EXERCISE AIM
Would you restate the listing word for word, with the images omitted?

++++++

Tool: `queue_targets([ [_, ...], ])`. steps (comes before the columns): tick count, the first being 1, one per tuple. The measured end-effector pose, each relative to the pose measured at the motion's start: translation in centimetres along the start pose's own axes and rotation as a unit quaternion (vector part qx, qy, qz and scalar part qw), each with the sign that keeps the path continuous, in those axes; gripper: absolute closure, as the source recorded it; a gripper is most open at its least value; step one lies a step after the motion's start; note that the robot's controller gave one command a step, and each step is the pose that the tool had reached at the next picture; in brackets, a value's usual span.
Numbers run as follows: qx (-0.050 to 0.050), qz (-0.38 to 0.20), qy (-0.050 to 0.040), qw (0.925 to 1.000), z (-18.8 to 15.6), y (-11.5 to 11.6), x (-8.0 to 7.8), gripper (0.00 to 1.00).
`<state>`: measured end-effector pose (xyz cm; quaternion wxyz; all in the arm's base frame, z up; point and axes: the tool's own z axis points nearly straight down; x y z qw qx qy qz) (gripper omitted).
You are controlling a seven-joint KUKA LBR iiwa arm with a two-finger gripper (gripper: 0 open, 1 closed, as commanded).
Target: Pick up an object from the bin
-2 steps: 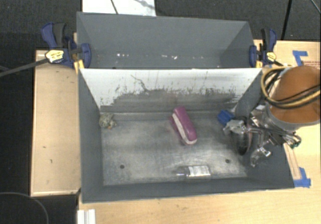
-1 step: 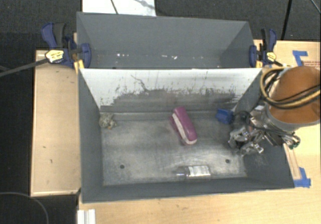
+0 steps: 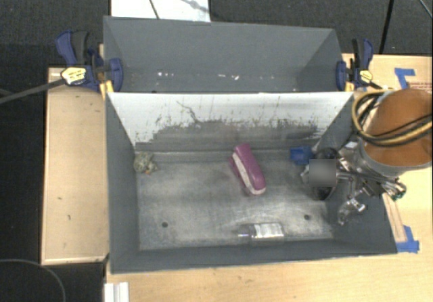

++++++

ANSWER BOX
Tool: `queue_targets([ [_, ...], ])`. steps (comes before the columns): tick count, the first being 1, one per tuple. The measured end-effector pose, each relative to the pose measured at the motion's start: translation in centimetres along the start pose's own axes and rotation as a unit quaternion (vector part qx, qy, qz and scalar part qw), each with the sign that keeps the path continuous, in those axes; gripper: absolute closure, as the source recorded it; a gripper is most open at its least value; step one lies a step after the motion's start; note that the robot's controller gave one command a step, and each step is the pose that the tool had reached at the next picture; in brackets, a value's usual span.
Numbers run as follows: qx (-0.050 to 0.050), qz (-0.38 to 0.20), qy (-0.050 to 0.040), qw (0.925 to 1.000), z (-18.8 to 15.6), y (-11.5 to 11.6), x (-8.0 to 7.8), gripper (0.00 to 1.00).
`<state>`: measured end-effector pose (xyz cm; quaternion wxyz; all in the arm's base frame, z up; point and axes: the tool's own z axis points nearly straight down; x y z qw qx qy qz) (gripper omitted).
You are controlling a seven-joint KUKA LBR iiwa arm with a two-finger gripper (gripper: 0 open, 1 closed, as commanded).
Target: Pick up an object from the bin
-2 steps: 
-1 step: 
+0 steps: 

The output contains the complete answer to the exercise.